* What this task involves: Repeat the records word for word, excluding any picture.

Dataset entries:
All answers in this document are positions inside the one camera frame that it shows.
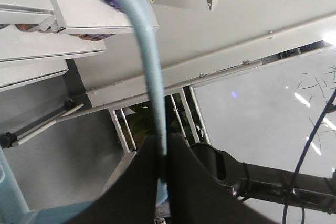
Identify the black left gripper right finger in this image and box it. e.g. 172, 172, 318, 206
167, 134, 273, 223

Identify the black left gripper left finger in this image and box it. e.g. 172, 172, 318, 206
66, 136, 167, 223

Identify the light blue plastic basket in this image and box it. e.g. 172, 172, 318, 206
1, 0, 167, 223

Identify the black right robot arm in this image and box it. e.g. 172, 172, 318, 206
191, 143, 335, 214

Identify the white rolling whiteboard stand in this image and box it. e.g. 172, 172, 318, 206
0, 11, 336, 180

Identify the white metal shelf unit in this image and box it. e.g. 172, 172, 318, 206
0, 0, 336, 109

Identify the blue cable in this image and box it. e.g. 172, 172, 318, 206
282, 94, 336, 224

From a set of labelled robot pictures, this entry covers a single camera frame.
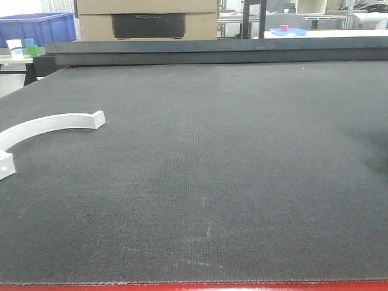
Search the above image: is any blue tray with red cube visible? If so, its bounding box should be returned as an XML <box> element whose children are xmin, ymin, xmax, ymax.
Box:
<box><xmin>270</xmin><ymin>25</ymin><xmax>307</xmax><ymax>36</ymax></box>

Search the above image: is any large blue plastic crate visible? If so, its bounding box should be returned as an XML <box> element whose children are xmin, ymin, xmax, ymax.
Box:
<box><xmin>1</xmin><ymin>12</ymin><xmax>76</xmax><ymax>48</ymax></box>

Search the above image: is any white curved PVC pipe clamp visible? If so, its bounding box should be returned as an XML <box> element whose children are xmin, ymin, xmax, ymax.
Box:
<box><xmin>1</xmin><ymin>110</ymin><xmax>105</xmax><ymax>179</ymax></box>

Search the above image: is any cardboard box with black print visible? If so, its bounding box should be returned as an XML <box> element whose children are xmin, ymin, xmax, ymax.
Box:
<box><xmin>75</xmin><ymin>0</ymin><xmax>219</xmax><ymax>41</ymax></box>

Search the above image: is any dark grey table mat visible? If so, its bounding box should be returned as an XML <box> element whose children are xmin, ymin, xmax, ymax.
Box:
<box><xmin>1</xmin><ymin>61</ymin><xmax>387</xmax><ymax>284</ymax></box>

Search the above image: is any green plastic cup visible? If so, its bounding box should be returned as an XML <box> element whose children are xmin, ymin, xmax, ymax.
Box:
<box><xmin>27</xmin><ymin>45</ymin><xmax>39</xmax><ymax>58</ymax></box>

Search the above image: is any blue plastic cup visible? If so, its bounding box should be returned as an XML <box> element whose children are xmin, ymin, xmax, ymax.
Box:
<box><xmin>24</xmin><ymin>38</ymin><xmax>35</xmax><ymax>48</ymax></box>

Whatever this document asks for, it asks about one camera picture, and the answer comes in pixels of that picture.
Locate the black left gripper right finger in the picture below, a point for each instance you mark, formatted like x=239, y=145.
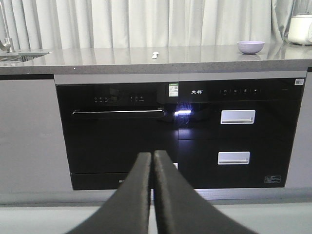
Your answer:
x=180, y=209

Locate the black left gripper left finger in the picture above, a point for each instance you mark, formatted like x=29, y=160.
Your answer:
x=127, y=210

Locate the pale green plastic spoon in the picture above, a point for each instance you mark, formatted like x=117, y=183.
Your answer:
x=155, y=55

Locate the purple plastic bowl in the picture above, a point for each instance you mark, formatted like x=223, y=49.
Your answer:
x=250, y=47

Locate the black built-in dishwasher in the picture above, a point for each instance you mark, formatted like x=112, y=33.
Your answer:
x=106, y=125

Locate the black drawer disinfection cabinet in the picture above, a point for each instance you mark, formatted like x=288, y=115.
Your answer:
x=269, y=140

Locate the grey left cabinet panel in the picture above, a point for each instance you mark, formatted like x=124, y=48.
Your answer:
x=32, y=150

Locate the grey cabinet door panel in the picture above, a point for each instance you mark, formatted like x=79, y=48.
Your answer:
x=300, y=168

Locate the grey stone countertop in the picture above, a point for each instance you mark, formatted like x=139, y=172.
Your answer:
x=165, y=60

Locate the steel kitchen sink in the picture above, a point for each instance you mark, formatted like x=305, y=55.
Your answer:
x=20, y=56

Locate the steel sink faucet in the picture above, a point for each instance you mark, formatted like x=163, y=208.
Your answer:
x=7, y=44

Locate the white curtain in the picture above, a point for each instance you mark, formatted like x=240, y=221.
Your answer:
x=65, y=24

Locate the white rice cooker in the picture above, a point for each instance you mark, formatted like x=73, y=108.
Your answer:
x=300, y=30

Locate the lower silver drawer handle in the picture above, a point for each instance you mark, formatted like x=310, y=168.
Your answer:
x=233, y=158

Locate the silver drawer handle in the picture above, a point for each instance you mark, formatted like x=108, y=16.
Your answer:
x=233, y=158
x=231, y=117

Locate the upper silver drawer handle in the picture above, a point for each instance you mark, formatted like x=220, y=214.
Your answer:
x=231, y=117

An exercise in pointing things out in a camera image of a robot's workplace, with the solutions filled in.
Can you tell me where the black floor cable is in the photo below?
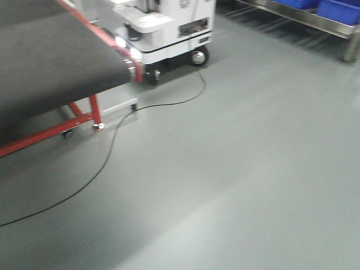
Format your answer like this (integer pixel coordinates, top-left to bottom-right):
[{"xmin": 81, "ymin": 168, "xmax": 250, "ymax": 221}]
[{"xmin": 0, "ymin": 70, "xmax": 208, "ymax": 227}]

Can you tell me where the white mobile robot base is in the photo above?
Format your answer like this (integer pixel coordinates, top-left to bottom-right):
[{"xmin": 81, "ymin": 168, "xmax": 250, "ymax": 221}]
[{"xmin": 112, "ymin": 0, "xmax": 216, "ymax": 86}]

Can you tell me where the blue plastic bin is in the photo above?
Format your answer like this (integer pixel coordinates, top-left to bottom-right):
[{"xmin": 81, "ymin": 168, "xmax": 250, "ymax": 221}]
[
  {"xmin": 317, "ymin": 0, "xmax": 359, "ymax": 25},
  {"xmin": 274, "ymin": 0, "xmax": 320, "ymax": 10}
]

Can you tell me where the steel shelf rack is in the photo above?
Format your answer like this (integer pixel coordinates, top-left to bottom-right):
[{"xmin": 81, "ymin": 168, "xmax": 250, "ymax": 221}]
[{"xmin": 239, "ymin": 1, "xmax": 359, "ymax": 62}]

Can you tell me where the black conveyor belt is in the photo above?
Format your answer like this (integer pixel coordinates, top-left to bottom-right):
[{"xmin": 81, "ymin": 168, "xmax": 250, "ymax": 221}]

* Result of the task:
All answers in this document are positions inside the one camera frame that it shows.
Identify the black left gripper right finger in this image and box it. e.g. 172, 172, 318, 206
167, 134, 273, 223

Identify the black left gripper left finger in this image and box it. e.g. 172, 172, 318, 206
66, 136, 167, 223

Identify the light blue plastic basket in this image and box it. e.g. 172, 172, 318, 206
1, 0, 167, 223

Identify the black right robot arm in this image and box it. e.g. 172, 172, 318, 206
191, 143, 335, 214

Identify the white rolling whiteboard stand in this image and box it. e.g. 172, 172, 318, 206
0, 11, 336, 180

Identify the white metal shelf unit in this image and box it. e.g. 172, 172, 318, 206
0, 0, 336, 109

Identify the blue cable in this image and box it. e.g. 172, 172, 318, 206
282, 94, 336, 224

From a set of labelled robot pictures, this entry covers a single camera frame.
Search the above image: is any blue tray with red cube visible? If so, its bounding box should be returned as an XML <box> element whose children are xmin, ymin, xmax, ymax.
Box:
<box><xmin>270</xmin><ymin>25</ymin><xmax>307</xmax><ymax>36</ymax></box>

Search the above image: is any large blue plastic crate visible? If so, its bounding box should be returned as an XML <box> element whose children are xmin, ymin, xmax, ymax.
Box:
<box><xmin>1</xmin><ymin>12</ymin><xmax>76</xmax><ymax>48</ymax></box>

Search the above image: is any white curved PVC pipe clamp visible? If so, its bounding box should be returned as an XML <box> element whose children are xmin, ymin, xmax, ymax.
Box:
<box><xmin>1</xmin><ymin>110</ymin><xmax>105</xmax><ymax>179</ymax></box>

Search the above image: is any cardboard box with black print visible? If so, its bounding box should be returned as an XML <box> element whose children are xmin, ymin, xmax, ymax.
Box:
<box><xmin>75</xmin><ymin>0</ymin><xmax>219</xmax><ymax>41</ymax></box>

Search the above image: is any dark grey table mat visible? If so, its bounding box should be returned as an XML <box> element whose children are xmin, ymin, xmax, ymax.
Box:
<box><xmin>1</xmin><ymin>61</ymin><xmax>387</xmax><ymax>284</ymax></box>

Search the above image: is any green plastic cup visible? If so, its bounding box should be returned as an XML <box> element whose children are xmin, ymin, xmax, ymax.
Box:
<box><xmin>27</xmin><ymin>45</ymin><xmax>39</xmax><ymax>58</ymax></box>

Search the above image: is any blue plastic cup visible? If so, its bounding box should be returned as an XML <box> element whose children are xmin, ymin, xmax, ymax.
Box:
<box><xmin>24</xmin><ymin>38</ymin><xmax>35</xmax><ymax>48</ymax></box>

Whatever this document asks for, it asks about one camera picture, and the answer comes in pixels of that picture.
Locate the black left gripper right finger in the picture below, a point for each instance you mark, formatted like x=239, y=145.
Your answer:
x=180, y=209

Locate the black left gripper left finger in the picture above, a point for each instance you mark, formatted like x=29, y=160.
Your answer:
x=127, y=210

Locate the pale green plastic spoon in the picture above, a point for each instance you mark, formatted like x=117, y=183.
Your answer:
x=155, y=55

Locate the purple plastic bowl in the picture above, a point for each instance you mark, formatted like x=223, y=49.
Your answer:
x=250, y=47

Locate the black built-in dishwasher in the picture above, a point for each instance you mark, formatted like x=112, y=33.
Your answer:
x=106, y=125

Locate the black drawer disinfection cabinet in the picture above, a point for each instance you mark, formatted like x=288, y=115.
Your answer:
x=269, y=140

Locate the grey left cabinet panel in the picture above, a point for each instance you mark, formatted like x=124, y=48.
Your answer:
x=32, y=150

Locate the grey cabinet door panel in the picture above, a point for each instance you mark, formatted like x=79, y=48.
Your answer:
x=300, y=168

Locate the grey stone countertop in the picture above, a point for each instance you mark, formatted like x=139, y=172.
Your answer:
x=165, y=60

Locate the steel kitchen sink in the picture above, a point for each instance you mark, formatted like x=305, y=55.
Your answer:
x=20, y=56

Locate the steel sink faucet in the picture above, a point for each instance you mark, formatted like x=163, y=208.
Your answer:
x=7, y=44

Locate the white curtain in the picture above, a point for each instance you mark, formatted like x=240, y=221.
Your answer:
x=65, y=24

Locate the white rice cooker in the picture above, a point for each instance you mark, formatted like x=73, y=108.
Your answer:
x=300, y=30

Locate the lower silver drawer handle in the picture above, a point for each instance you mark, formatted like x=310, y=168.
Your answer:
x=233, y=158

Locate the silver drawer handle in the picture above, a point for each instance you mark, formatted like x=108, y=16.
Your answer:
x=233, y=158
x=231, y=117

Locate the upper silver drawer handle in the picture above, a point for each instance you mark, formatted like x=220, y=214.
Your answer:
x=231, y=117

An exercise in pointing things out in a camera image of a robot's workplace, with the solutions filled in.
Can you tell me where the black floor cable is in the photo below?
Format your answer like this (integer pixel coordinates, top-left to bottom-right):
[{"xmin": 81, "ymin": 168, "xmax": 250, "ymax": 221}]
[{"xmin": 0, "ymin": 70, "xmax": 208, "ymax": 227}]

Can you tell me where the white mobile robot base is in the photo above?
Format your answer like this (integer pixel coordinates, top-left to bottom-right):
[{"xmin": 81, "ymin": 168, "xmax": 250, "ymax": 221}]
[{"xmin": 112, "ymin": 0, "xmax": 216, "ymax": 86}]

Can you tell me where the blue plastic bin is in the photo above?
Format your answer like this (integer pixel coordinates, top-left to bottom-right):
[{"xmin": 81, "ymin": 168, "xmax": 250, "ymax": 221}]
[
  {"xmin": 317, "ymin": 0, "xmax": 359, "ymax": 25},
  {"xmin": 274, "ymin": 0, "xmax": 320, "ymax": 10}
]

Can you tell me where the steel shelf rack is in the photo above?
Format your answer like this (integer pixel coordinates, top-left to bottom-right):
[{"xmin": 81, "ymin": 168, "xmax": 250, "ymax": 221}]
[{"xmin": 239, "ymin": 1, "xmax": 359, "ymax": 62}]

Can you tell me where the black conveyor belt is in the photo above?
Format your answer like this (integer pixel coordinates, top-left to bottom-right):
[{"xmin": 81, "ymin": 168, "xmax": 250, "ymax": 221}]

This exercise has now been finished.